- What the exercise asks:
The entries below must be reproduced exactly; their pictures are not part of the copy.

- Given records:
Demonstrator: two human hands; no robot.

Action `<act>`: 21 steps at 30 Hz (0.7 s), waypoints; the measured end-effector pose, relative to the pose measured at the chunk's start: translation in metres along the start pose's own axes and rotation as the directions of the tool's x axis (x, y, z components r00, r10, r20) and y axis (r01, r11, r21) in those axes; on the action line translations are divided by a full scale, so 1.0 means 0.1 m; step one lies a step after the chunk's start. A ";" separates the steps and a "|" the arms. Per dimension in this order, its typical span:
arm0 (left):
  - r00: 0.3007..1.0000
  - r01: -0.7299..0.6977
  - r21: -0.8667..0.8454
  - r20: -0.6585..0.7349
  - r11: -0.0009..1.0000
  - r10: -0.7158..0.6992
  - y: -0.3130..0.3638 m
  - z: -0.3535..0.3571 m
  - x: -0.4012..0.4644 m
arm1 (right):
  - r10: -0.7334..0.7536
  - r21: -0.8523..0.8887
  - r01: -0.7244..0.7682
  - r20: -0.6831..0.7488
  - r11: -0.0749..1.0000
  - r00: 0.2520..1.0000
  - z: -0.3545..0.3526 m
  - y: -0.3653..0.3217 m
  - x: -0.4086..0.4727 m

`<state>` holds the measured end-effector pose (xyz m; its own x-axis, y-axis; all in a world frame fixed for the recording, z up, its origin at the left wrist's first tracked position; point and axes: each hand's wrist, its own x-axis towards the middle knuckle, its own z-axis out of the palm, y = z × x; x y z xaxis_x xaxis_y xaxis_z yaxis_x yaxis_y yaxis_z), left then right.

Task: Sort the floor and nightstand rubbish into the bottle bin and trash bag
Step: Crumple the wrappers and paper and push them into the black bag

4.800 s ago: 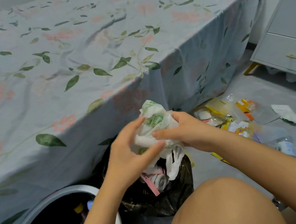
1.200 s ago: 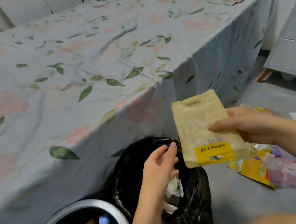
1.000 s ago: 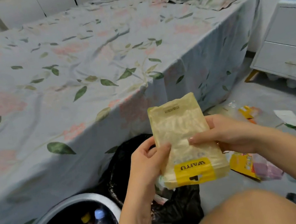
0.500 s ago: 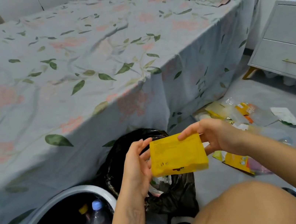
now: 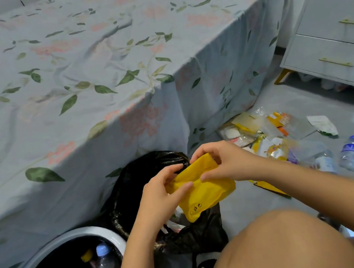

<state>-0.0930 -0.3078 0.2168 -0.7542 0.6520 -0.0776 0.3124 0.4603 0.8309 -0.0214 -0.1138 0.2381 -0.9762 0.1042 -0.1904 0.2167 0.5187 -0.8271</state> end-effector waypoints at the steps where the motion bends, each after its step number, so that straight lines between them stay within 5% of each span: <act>1: 0.999 0.011 0.009 0.039 1.000 -0.012 0.00 0.01 0.02 | -0.012 -0.018 0.012 -0.002 1.000 1.000 0.00 0.01 0.01; 9: 0.935 0.347 0.063 0.048 0.936 -0.350 -0.69 0.19 0.24 | 0.030 -0.025 -0.035 -0.186 0.999 0.982 -0.32 0.19 0.03; 18: 0.784 0.519 0.558 -0.009 0.648 -0.621 -1.26 0.52 0.60 | 0.176 -0.019 -0.187 -0.254 0.982 0.951 -0.62 0.51 -0.10; 21: 0.801 0.460 0.708 -0.071 0.535 -0.595 -1.31 0.61 0.66 | 0.196 -0.016 -0.205 -0.231 0.979 0.953 -0.64 0.55 -0.13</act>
<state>-0.1479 -0.2882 0.0691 -0.8305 0.2054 -0.5177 0.2289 0.9733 0.0190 0.0020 -0.0325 0.2292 -0.8910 0.3966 -0.2211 0.4116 0.4998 -0.7621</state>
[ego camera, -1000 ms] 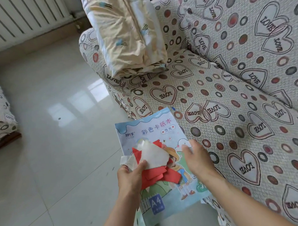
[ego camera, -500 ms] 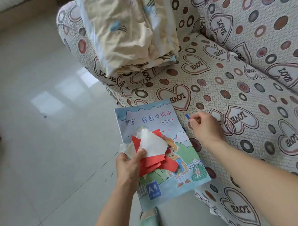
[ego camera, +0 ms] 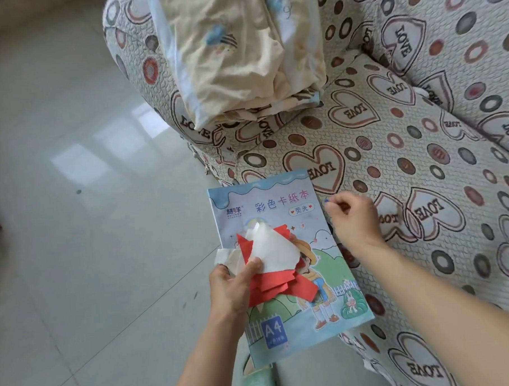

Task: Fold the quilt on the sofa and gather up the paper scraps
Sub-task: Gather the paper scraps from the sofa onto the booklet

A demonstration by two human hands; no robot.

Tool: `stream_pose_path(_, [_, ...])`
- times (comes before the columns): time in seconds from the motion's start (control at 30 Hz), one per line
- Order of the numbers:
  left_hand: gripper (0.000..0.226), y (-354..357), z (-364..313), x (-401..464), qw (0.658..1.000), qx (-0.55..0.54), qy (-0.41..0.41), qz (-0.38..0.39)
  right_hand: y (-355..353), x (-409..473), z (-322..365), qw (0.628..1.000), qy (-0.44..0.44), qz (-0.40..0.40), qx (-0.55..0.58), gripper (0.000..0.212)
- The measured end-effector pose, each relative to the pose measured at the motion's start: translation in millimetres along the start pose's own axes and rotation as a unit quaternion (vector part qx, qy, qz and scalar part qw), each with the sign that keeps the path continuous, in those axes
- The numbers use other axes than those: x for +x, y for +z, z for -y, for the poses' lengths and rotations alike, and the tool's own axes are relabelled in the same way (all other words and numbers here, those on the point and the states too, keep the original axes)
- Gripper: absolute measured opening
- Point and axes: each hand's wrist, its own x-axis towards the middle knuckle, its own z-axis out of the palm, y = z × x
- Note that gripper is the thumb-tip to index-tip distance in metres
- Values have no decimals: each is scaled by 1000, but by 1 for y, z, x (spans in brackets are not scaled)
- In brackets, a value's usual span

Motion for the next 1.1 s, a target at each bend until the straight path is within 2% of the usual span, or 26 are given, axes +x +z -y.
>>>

- Task output:
Demonstrator: two human hands; no robot.

Action `<act>`: 21 steps at 30 Hz (0.7 s), waypoints; the measured end-effector pose, relative to the pose measured at the chunk's start: translation in metres along the start pose's own axes and rotation as the directions of the tool's x axis (x, y, z components r00, r10, r20) and y axis (r01, r11, r21) in those axes; on the action line translations are divided by a full scale, so 1.0 means 0.1 m; step one lies a step after the chunk's start. A ";" separates the steps and a "|" the arms. Per dimension in this order, its typical span:
arm0 (left):
  - r00: 0.3007..1.0000
  - r01: -0.7299..0.6977
  - r21: -0.8667..0.8454
  - r20: -0.6585..0.7349
  - r11: -0.0009..1.0000
  - r10: -0.7158..0.6992
  - y: -0.3130..0.3638 m
  - z: -0.3535..0.3571 m
  - x: -0.4012..0.4644 m
arm1 (right):
  - r10: -0.7334..0.7536
  - r21: -0.8523..0.8887
  - r01: -0.7244..0.7682
  - r20: -0.6831..0.7488
  - r11: -0.0749..1.0000
  - r00: 0.2520..1.0000
  - z: -0.3545..0.3526 m
  - y: -0.3653..0.3217 m
  - x: -0.4086..0.4727 m

`<state>` holds the measured end-effector pose (xyz m; its own x-axis, y-axis; all in a world frame fixed for the recording, z up, its origin at the left wrist's first tracked position; point and axes: each hand's wrist, its own x-axis towards the middle knuckle, its own z-axis out of the palm, y = z × x; x y z xaxis_x xaxis_y xaxis_z yaxis_x yaxis_y yaxis_z), left then right.

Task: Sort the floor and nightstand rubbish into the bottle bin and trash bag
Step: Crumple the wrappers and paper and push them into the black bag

4.800 s ago: 
1.200 s ago: 
1.000 s ago: 
0.500 s ago: 
now: 

<state>-0.0930 -0.3078 0.2168 -0.7542 0.6520 -0.0776 0.3124 0.4603 0.8309 -0.0214 -0.1138 0.2381 -0.9762 0.1042 -0.1904 0.2167 0.5187 -0.8271</state> end-effector waypoints at the steps where the motion bends, each after its step number, so that straight lines between them stay within 5% of each span: <act>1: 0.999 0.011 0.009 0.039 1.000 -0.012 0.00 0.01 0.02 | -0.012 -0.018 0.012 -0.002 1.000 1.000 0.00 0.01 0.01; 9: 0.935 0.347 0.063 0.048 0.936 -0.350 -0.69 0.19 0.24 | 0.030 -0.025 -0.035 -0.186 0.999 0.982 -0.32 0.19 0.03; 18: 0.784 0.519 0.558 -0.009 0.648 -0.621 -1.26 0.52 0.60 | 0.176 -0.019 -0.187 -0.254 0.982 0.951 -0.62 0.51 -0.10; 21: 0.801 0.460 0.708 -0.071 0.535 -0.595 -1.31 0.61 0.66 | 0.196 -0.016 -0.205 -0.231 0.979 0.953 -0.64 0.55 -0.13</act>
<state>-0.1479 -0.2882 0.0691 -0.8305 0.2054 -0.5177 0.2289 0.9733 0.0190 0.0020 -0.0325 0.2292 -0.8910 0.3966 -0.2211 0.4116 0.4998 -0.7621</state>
[ego camera, -1000 ms] 
[ego camera, -500 ms] 
[ego camera, +0 ms] 

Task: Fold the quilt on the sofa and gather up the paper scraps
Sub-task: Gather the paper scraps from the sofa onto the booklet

A demonstration by two human hands; no robot.

Tool: `stream_pose_path(_, [_, ...])`
- times (comes before the columns): time in seconds from the motion's start (control at 30 Hz), one per line
- Order of the numbers:
  left_hand: gripper (0.000..0.226), y (-354..357), z (-364..313), x (-401..464), qw (0.658..1.000), qx (-0.55..0.54), qy (-0.41..0.41), qz (-0.38..0.39)
  right_hand: y (-355..353), x (-409..473), z (-322..365), qw (0.628..1.000), qy (-0.44..0.44), qz (-0.40..0.40), qx (-0.55..0.58), gripper (0.000..0.212)
- The measured end-effector pose, each relative to the pose measured at the motion's start: translation in millimetres along the start pose's own axes and rotation as a unit quaternion (vector part qx, qy, qz and scalar part qw), each with the sign that keeps the path continuous, in those axes
- The numbers use other axes than those: x for +x, y for +z, z for -y, for the poses' lengths and rotations alike, and the tool's own axes are relabelled in the same way (all other words and numbers here, those on the point and the states too, keep the original axes)
- Gripper: absolute measured opening
- Point and axes: each hand's wrist, its own x-axis towards the middle knuckle, its own z-axis out of the palm, y = z × x
- Note that gripper is the thumb-tip to index-tip distance in metres
- Values have no decimals: each is scaled by 1000, but by 1 for y, z, x (spans in brackets are not scaled)
- In brackets, a value's usual span

Motion for the next 1.1 s, a target at each bend until the straight path is within 2% of the usual span, or 26 are given, axes +x +z -y.
>>>

What came before makes up the full response.